§ Your goal:
Write out, word for word, the line that contains "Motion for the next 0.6" and each line after it down to the last line of the data below. Include nothing more.

Dataset items
============

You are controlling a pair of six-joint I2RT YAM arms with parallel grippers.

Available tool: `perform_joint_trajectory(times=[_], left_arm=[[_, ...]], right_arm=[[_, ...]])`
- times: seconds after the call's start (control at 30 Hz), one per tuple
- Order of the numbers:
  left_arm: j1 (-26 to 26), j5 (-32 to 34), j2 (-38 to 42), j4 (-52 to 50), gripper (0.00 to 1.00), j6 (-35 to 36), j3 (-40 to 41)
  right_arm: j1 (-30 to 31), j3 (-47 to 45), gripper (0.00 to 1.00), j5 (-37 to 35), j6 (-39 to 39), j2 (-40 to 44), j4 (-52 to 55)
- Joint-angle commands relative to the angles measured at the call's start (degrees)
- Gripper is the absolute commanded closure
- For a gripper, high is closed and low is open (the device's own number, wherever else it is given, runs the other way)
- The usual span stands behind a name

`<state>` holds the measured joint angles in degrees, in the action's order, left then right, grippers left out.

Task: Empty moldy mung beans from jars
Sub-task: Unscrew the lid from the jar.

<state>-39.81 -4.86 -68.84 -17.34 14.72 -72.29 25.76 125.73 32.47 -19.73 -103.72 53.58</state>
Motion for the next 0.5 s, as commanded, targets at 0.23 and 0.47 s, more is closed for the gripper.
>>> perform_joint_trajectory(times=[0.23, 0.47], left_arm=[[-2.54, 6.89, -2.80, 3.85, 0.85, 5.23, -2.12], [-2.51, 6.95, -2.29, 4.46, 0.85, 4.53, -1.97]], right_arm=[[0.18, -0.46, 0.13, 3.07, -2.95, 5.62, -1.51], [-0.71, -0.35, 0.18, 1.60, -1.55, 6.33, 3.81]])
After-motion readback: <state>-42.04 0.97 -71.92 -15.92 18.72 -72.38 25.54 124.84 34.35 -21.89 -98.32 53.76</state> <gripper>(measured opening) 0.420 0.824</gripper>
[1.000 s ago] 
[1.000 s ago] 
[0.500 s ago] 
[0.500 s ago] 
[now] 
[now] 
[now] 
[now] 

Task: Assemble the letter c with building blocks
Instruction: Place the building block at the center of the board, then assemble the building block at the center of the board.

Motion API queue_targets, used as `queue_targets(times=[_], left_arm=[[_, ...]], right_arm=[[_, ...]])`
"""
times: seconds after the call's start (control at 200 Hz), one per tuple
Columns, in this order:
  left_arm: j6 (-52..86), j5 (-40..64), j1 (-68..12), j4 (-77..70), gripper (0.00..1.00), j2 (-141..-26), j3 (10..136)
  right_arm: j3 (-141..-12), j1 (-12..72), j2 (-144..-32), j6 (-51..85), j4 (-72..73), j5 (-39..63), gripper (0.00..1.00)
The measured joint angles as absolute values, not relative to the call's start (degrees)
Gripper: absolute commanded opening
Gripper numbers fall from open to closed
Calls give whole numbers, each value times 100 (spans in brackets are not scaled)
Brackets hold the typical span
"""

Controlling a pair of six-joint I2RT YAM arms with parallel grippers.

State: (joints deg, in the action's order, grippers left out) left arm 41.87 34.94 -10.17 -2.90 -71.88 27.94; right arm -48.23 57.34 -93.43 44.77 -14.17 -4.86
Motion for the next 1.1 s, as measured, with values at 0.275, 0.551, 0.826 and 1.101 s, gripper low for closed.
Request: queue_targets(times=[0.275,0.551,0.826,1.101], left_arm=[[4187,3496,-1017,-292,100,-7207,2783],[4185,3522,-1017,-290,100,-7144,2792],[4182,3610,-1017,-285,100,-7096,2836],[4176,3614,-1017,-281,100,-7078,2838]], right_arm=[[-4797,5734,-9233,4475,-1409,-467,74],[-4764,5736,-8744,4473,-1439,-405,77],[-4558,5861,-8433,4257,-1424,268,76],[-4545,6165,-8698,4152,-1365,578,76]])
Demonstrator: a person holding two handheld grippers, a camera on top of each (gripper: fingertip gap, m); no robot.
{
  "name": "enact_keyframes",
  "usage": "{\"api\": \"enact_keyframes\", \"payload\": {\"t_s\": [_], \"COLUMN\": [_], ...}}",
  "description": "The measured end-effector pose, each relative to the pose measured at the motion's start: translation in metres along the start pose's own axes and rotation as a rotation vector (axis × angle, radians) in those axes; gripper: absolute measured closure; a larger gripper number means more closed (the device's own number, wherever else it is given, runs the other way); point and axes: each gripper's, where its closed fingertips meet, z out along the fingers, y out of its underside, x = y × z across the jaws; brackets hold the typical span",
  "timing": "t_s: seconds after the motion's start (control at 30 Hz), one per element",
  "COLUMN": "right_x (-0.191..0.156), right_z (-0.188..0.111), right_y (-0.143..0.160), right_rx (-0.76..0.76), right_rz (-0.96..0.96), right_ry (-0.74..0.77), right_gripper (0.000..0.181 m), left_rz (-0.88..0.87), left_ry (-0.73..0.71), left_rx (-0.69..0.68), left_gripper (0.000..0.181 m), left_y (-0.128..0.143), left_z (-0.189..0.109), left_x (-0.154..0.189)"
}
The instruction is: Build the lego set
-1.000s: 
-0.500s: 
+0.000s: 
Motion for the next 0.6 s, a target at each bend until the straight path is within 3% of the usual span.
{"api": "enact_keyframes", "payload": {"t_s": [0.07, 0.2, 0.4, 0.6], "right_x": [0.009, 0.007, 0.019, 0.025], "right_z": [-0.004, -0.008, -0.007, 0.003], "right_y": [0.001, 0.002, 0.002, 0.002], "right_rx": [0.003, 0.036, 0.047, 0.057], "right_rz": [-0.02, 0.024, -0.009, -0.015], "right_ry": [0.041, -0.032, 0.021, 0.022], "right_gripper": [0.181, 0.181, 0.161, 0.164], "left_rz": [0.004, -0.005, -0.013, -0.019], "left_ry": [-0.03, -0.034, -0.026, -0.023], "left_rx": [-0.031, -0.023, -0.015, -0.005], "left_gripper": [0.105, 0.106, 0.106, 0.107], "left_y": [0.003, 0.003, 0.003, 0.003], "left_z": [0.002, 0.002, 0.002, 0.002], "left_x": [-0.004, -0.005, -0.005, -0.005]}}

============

§ Answer section:
Motion for the next 0.6 s, a target at each bend until the straight path is within 3% of the usual span.
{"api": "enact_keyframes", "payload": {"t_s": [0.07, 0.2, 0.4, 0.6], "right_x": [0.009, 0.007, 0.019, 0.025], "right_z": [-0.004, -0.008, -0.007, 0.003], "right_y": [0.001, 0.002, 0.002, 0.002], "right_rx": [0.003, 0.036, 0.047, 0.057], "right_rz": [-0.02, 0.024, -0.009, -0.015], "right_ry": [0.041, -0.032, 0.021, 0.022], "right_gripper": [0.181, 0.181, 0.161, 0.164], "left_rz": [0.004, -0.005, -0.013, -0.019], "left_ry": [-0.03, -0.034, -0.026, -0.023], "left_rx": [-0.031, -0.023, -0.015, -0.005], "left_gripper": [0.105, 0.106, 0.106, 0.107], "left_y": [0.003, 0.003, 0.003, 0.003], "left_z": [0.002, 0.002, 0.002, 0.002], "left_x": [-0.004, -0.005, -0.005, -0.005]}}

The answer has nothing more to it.